Directions: Only one stretch of the listing below is wanted. Begin at the line that has "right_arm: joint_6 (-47", stop after the line that has "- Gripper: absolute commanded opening", and repeat every line in between exactly.

Data to use:
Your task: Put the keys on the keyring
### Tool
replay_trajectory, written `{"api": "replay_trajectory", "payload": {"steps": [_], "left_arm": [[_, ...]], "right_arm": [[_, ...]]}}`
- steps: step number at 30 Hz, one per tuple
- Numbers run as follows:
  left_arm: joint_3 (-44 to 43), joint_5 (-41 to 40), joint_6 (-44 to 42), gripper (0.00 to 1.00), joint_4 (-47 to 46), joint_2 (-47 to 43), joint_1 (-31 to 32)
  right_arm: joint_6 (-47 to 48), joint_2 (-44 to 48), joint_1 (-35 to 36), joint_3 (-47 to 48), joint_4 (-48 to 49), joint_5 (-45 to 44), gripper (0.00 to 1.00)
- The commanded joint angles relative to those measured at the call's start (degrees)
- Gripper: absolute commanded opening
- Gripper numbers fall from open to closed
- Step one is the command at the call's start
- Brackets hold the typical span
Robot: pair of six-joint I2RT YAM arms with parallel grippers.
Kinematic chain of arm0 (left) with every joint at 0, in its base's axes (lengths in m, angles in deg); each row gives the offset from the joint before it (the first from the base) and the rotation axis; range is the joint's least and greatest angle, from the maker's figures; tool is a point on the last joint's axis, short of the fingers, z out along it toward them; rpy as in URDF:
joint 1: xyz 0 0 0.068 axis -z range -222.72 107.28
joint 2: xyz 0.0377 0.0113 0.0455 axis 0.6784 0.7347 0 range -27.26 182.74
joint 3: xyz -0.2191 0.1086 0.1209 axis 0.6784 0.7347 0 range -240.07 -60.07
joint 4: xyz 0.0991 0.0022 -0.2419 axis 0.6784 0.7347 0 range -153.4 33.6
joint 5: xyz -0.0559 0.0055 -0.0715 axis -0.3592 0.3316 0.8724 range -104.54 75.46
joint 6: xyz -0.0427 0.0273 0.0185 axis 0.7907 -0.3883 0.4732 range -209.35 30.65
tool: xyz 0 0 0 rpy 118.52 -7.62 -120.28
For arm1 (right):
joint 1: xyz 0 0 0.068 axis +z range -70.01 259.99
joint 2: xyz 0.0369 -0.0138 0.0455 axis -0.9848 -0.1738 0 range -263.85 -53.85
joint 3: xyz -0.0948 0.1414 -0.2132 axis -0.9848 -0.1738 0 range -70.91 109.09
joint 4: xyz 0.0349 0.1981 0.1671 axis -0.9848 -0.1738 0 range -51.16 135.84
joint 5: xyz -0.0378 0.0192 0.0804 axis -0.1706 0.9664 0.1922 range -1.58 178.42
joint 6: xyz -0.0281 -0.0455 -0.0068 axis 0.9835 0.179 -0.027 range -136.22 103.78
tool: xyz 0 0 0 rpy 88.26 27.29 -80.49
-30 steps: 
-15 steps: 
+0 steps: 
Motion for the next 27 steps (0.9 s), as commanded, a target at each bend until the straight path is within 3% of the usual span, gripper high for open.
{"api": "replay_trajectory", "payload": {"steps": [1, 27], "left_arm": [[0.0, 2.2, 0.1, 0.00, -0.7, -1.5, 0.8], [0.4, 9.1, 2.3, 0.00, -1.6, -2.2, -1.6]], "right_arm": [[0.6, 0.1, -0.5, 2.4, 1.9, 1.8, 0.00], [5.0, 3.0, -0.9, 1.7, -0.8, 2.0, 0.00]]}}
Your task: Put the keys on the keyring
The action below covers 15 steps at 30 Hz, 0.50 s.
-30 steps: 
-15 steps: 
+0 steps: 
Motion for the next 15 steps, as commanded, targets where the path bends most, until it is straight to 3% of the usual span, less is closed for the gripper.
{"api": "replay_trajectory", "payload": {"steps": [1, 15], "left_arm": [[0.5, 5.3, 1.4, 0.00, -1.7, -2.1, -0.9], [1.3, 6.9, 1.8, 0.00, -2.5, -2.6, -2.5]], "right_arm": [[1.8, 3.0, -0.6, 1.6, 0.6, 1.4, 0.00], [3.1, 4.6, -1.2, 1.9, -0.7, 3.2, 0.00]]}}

Answer space:
  right_arm: joint_6 (-47 to 48), joint_2 (-44 to 48), joint_1 (-35 to 36), joint_3 (-47 to 48), joint_4 (-48 to 49), joint_5 (-45 to 44), gripper (0.00 to 1.00)
- The commanded joint angles relative to those measured at the call's start (degrees)
- Gripper: absolute commanded opening

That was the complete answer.